Little Johnny runs up to his mother and says, “mommy mommy, the other day I was playing with my ball upstairs and my ball got away and into your closet, and when I went to get it, daddy came in with the lady next door and they started hugging and kissing and the lady next door took off daddy’s clothes and daddy took off the clothes from the lady next door, and they both got into your bed, and the lady next door got on top of daddy and started…”. The mother cuts him off and says “just stop right there. You wait until your daddy comes home so you can tell him everything you just told me.”
Couple hours later the father arrives and walks through the door to find his wife and child with bags packed. She walks up to him and slaps across the face shouting “I’m leaving you… Go ahead Johnny, tell him what you told me earlier.” Johnny steps forward to tell his daddy. “Daddy, the other day I was playing with my ball upstairs and my ball got away and into your closet, and when I went to get it, you came in with the lady next door and you both started hugging and kissing and the lady next door took off your clothes and you took off the clothes from the lady next door, and you both got into your bed, and the lady next door got on top of you and started doing the same thing mom did with uncle Joe last summer.”


----------



## JLeonard (Nov 22, 2021)

Thanks for the chuckles!
Jim


----------



## yankee2bbq (Nov 22, 2021)




----------



## chopsaw (Nov 22, 2021)

Good ones Ray .


----------



## bauchjw (Nov 22, 2021)

Always a good laugh!


----------



## Brokenhandle (Nov 22, 2021)

Loved em!

Ryan


----------



## Bearcarver (Nov 22, 2021)

Good ones Ray!!
Forwarding the Dog in bed to Bear Jr.
And the "Steak" to my "Vegan" Sister.

Bear


----------



## 912smoker (Nov 22, 2021)

Thanks for the Monday morning laugh ! Loved em all


----------



## mosparky (Nov 22, 2021)

Thanks for the laughs.
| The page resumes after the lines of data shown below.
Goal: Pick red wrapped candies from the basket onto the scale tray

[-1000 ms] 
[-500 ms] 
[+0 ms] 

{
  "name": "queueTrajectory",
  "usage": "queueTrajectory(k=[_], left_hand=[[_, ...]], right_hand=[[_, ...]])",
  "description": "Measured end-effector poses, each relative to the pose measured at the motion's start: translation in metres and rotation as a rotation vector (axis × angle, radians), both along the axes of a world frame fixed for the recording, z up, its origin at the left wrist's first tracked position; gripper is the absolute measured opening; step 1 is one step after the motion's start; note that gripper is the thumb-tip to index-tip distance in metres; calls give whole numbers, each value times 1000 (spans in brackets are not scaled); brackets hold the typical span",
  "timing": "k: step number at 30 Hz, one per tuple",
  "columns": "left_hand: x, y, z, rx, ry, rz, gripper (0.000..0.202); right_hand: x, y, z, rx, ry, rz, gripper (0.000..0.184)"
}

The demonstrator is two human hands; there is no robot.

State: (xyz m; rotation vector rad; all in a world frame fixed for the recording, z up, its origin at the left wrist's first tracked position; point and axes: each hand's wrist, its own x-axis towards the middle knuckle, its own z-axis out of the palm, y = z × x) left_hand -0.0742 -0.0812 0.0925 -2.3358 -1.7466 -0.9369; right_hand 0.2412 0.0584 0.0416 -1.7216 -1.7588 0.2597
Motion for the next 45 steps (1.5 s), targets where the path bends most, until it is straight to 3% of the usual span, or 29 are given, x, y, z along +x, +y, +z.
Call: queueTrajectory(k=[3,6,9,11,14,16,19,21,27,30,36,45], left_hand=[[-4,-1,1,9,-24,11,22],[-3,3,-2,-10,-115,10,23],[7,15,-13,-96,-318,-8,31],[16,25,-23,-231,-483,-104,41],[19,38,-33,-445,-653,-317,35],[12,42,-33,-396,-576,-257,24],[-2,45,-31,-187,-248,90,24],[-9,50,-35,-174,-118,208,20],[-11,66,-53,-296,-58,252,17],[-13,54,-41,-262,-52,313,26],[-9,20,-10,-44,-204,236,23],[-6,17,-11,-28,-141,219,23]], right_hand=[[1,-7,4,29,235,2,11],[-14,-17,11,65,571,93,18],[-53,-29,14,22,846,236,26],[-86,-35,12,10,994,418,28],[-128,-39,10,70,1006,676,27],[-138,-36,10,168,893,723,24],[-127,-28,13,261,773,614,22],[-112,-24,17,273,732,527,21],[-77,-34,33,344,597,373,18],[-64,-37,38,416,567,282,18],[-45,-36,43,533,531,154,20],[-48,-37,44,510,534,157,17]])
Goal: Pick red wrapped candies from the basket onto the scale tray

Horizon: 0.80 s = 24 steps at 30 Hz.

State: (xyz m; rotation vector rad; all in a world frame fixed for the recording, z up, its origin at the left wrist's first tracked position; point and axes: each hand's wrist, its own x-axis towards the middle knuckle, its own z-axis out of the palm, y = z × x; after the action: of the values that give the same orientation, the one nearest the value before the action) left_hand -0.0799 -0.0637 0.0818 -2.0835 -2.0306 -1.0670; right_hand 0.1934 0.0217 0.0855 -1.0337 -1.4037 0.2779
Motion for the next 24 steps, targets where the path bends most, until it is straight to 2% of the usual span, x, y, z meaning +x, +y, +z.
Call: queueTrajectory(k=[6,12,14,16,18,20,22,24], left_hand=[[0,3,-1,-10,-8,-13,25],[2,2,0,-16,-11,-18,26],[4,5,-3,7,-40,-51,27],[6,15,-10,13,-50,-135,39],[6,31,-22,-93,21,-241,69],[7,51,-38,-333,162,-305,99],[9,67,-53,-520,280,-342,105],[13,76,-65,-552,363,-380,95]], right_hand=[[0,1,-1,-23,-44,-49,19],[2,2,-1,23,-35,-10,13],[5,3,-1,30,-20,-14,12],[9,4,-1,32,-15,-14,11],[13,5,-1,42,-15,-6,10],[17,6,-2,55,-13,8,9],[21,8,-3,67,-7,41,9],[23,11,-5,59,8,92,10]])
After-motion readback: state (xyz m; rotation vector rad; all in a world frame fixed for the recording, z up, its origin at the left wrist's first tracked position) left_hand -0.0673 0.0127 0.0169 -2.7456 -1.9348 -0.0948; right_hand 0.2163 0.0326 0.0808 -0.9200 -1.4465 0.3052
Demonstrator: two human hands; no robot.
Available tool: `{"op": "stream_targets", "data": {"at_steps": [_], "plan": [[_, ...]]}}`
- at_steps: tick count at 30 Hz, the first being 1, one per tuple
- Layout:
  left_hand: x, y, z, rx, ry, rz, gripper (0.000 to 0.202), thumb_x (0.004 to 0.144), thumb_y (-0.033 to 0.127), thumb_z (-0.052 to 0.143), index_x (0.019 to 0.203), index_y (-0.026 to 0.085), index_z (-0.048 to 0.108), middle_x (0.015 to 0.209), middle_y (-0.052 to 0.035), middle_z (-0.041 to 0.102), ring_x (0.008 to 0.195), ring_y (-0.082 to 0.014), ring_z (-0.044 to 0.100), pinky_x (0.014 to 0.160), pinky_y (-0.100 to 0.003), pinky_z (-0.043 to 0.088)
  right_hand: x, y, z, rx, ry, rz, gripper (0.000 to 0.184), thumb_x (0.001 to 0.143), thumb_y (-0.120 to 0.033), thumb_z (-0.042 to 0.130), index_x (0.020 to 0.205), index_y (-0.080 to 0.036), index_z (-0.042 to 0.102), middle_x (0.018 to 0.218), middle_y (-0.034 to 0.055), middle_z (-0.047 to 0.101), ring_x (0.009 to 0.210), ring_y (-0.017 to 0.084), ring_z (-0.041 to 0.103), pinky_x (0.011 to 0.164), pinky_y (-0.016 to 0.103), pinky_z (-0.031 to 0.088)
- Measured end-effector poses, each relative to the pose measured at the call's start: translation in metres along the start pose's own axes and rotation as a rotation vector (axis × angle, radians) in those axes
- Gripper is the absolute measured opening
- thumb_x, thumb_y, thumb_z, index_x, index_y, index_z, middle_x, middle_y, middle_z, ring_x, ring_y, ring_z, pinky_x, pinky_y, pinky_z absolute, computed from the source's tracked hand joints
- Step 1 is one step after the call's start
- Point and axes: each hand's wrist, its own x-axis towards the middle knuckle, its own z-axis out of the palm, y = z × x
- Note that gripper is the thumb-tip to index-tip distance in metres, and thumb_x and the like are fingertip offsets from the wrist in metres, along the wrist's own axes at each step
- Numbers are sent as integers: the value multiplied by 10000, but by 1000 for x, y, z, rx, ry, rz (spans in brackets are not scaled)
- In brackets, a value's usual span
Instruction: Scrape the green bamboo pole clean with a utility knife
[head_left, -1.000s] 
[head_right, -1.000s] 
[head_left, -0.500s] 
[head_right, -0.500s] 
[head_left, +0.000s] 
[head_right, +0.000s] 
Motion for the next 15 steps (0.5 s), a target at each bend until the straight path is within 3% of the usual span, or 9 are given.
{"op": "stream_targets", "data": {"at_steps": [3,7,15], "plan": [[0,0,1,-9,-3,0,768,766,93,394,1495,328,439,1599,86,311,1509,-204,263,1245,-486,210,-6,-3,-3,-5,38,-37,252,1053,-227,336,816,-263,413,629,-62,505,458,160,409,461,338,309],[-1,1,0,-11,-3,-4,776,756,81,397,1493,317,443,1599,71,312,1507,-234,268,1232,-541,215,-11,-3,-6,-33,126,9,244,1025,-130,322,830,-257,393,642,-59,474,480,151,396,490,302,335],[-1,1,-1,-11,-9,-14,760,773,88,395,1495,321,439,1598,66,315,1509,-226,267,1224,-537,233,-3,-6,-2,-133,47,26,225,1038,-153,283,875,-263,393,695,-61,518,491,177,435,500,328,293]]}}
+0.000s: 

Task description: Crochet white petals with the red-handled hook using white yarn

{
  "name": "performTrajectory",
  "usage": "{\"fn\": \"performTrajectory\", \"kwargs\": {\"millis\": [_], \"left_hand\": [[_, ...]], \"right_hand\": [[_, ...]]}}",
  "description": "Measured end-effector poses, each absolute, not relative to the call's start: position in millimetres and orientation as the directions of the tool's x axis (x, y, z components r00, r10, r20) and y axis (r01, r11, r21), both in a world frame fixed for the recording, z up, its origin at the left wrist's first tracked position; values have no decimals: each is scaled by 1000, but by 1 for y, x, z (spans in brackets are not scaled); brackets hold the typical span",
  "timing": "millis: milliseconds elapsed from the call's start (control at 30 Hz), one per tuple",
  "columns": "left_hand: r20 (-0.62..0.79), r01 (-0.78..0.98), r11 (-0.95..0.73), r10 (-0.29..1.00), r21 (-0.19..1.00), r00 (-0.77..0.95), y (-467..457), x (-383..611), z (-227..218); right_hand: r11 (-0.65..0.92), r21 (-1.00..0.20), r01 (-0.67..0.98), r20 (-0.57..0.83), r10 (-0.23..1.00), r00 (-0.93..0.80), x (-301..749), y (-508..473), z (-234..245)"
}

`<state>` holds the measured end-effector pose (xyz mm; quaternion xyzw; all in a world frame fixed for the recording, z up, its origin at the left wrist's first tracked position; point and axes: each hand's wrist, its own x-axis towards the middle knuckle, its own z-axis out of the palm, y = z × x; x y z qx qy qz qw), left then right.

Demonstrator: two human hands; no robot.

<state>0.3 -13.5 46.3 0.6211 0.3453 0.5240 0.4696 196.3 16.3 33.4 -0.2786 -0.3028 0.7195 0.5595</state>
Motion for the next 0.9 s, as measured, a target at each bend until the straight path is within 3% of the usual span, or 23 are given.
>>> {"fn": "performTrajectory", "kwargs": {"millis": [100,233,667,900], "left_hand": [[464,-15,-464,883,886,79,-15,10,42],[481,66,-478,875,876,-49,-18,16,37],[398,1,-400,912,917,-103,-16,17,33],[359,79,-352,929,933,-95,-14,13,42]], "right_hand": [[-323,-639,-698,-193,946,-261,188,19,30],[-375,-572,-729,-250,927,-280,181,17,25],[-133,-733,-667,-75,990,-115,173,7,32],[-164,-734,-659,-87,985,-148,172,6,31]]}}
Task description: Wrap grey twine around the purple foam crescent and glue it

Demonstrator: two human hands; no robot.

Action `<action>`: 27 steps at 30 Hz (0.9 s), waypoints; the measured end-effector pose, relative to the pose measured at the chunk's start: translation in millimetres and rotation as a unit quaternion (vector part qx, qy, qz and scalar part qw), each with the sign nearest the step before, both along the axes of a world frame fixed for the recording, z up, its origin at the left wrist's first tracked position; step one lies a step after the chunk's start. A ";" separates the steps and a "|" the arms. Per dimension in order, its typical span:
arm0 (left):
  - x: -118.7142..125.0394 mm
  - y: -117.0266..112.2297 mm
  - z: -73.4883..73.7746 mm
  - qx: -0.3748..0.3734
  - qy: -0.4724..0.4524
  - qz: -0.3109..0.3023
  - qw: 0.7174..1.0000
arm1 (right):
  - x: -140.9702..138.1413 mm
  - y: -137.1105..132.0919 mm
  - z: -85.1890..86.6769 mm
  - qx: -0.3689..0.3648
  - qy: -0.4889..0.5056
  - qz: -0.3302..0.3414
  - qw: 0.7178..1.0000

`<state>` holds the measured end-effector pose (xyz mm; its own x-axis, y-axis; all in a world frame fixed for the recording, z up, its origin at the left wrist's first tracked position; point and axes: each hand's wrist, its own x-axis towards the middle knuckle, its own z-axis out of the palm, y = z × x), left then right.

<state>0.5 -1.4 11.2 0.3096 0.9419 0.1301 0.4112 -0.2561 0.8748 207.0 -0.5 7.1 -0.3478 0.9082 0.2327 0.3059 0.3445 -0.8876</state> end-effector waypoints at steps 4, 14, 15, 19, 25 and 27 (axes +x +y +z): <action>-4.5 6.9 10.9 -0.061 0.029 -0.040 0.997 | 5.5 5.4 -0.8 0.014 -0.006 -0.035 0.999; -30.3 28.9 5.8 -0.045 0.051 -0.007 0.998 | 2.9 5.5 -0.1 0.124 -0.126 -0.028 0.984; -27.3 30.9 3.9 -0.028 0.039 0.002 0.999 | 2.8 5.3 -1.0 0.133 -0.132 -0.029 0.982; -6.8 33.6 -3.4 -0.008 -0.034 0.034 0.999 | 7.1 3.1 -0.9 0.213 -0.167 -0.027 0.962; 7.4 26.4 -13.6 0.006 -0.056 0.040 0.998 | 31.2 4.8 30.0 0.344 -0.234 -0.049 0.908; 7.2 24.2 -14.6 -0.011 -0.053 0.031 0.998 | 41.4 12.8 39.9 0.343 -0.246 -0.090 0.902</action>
Great way to start the day


----------



## BigW. (Nov 22, 2021)

Awesome!


----------



## chopsaw (Nov 22, 2021)

sawhorseray

Used to be " scoot over , I'm driving " 
Now  it's " scoot over , you're driving " 
Made me laugh .


----------



## Winterrider (Nov 22, 2021)

Great ones Ray !


----------



## MJB05615 (Nov 23, 2021)

Great ones Ray!  The first one is very funny and perfectly timed, lol.  Thank again for helping start the week on a funny note.


----------



## bigfurmn (Nov 25, 2021)

Spock CD joke is being shown to my dad tonight. The cat on the boxes... Too close to home.


----------